Ma la fine della Seconda Repubblica non passa solo attraverso il declino di berlusconi, perchè è un intero Paese ad essere in crisi, perennemente sull’orlo del baratro economico, oltre che allo sfascio politico, culturale e sociale. Bisognerà ripartire dalle macerie, ritrovando prima di tutto un unità nazionale messa in discussione da vent’anni di demonizzazione dell'”altro”. Si dovrà mettere fine a tutti i populismi che hanno contribuito ad involgarire i partiti e a produrre guasti nella coesione sociale. Occorrerà poi riprendere il cammino della formazione e della crescita culturale dei giovani, ed attivare un’idea di democrazia partecipata recuperando il rapporto fra cittadini, politica ed istituzioni.
Il delirio della destra

Il delirio della destra

Mai prima d’ora nella nostra storia repubblicana si è giunti a minacciare  simultanee dimissioni di massa dal Governo e dal Parlamento. Berlusconi chiede ai suoi di lasciare subito, aprendo una crisi istituzionale senza precedenti. Non potendolo fare sul tema a lui più caro, ossia quello dell’accanimento giudiziario sulla sua persona, si serve dell’aumento dell’IVA come specchietto per le allodole ad uso e consumo del proprio elettorato. Ancora una volta una becera manovra populista, ancora una volta una spregiudicata torsione della verità: la vera cifra della comunicazione berlusconiana. La realtà ovviamente è assai diversa, ed è quella di una destra che – senza un briciolo di decenza – non si fa scrupolo di piegare le regole democratiche e di utilizzare le istituzioni come uno strumento di ricatto pur di salvare un delinquente condannato in via definitiva. E’ il punto più basso di vent’anni di berlusconismo.
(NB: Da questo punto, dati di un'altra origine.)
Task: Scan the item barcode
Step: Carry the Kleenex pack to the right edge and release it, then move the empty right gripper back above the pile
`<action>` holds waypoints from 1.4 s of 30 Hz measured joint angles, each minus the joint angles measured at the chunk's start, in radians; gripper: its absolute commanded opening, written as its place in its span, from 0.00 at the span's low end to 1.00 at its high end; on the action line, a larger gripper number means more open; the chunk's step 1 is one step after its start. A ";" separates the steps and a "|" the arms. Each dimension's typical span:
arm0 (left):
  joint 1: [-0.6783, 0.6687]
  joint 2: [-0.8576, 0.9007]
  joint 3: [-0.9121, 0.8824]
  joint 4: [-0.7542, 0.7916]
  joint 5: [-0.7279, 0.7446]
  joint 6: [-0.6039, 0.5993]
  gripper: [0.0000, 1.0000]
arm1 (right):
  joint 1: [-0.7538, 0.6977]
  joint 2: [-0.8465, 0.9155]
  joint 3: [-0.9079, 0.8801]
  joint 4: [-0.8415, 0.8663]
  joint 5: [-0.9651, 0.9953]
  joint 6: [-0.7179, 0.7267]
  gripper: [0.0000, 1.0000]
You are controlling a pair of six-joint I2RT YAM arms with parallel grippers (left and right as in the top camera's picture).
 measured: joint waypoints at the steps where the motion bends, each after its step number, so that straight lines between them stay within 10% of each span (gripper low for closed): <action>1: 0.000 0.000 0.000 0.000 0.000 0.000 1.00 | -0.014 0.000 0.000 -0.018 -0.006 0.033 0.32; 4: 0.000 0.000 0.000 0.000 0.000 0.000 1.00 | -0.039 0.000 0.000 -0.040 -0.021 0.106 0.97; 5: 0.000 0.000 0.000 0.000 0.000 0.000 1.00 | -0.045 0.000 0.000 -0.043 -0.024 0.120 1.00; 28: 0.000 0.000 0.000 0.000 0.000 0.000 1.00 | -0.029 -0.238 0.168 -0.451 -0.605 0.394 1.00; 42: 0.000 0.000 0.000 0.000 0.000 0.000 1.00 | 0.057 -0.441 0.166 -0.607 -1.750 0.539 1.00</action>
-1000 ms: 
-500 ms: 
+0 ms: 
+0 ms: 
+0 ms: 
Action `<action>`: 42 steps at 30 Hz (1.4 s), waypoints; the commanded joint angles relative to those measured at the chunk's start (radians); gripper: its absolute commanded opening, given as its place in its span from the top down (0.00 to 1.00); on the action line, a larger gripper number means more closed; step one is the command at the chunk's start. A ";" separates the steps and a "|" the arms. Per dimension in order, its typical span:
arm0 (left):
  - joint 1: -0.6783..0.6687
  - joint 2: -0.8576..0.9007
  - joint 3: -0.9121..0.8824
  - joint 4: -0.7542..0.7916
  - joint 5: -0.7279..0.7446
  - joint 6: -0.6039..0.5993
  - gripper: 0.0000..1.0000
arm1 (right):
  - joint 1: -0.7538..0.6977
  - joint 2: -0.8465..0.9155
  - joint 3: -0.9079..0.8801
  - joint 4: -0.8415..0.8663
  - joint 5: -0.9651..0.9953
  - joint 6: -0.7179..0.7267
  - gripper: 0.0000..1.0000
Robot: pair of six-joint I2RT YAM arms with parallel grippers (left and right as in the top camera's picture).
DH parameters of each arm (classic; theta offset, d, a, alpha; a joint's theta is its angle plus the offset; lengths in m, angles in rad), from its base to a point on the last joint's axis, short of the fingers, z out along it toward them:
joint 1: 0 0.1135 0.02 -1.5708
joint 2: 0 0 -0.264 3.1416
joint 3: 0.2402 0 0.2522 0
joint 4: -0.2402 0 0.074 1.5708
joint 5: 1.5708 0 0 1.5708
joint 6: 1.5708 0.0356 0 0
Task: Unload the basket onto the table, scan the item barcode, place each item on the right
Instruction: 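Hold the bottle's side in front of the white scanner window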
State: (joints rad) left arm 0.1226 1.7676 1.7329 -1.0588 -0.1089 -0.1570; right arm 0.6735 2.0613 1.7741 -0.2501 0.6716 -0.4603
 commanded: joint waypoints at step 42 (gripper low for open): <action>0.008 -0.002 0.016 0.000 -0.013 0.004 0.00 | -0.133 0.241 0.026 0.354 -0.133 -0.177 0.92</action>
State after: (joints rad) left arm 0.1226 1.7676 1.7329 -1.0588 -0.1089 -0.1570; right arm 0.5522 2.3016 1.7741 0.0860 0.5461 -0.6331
Tutto questo – è bene ricordarlo – con buona pace di Grillo, il quale, per tutta la durata del Governo Letta non ha fatto altro che blaterare di inciuci, di un PdL e di un PD che sarebbero la stessa cosa, di finte contrapposizioni fatte esclusivamente a beneficio dei media, di un esecutivo che non sarebbe mai caduto perchè non conveniva a nessuno dei due partiti, dei democratici che avrebbero fatto qualsiasi cosa pur di salvare il Cavaliere. Anche in questo caso la verità viene mistificata per mere logiche di consenso. E non è un caso se il ducetto di Arcore ed il profeta del vaffanculo sono allineati sull’andare immediatamente ad elezioni, pur sapendo che se si votasse domani col Porcellum si consegnerebbe il Paese ad una nuova stagione di ingovernabilità dalle ricadute imprevedibili. Entrambi si muovono secondo personali interessi di bottega. Entrambi puntano allo sfascio dell’Italia. La Grecia si avvicina. Muoia Sansone con tutti i filistei.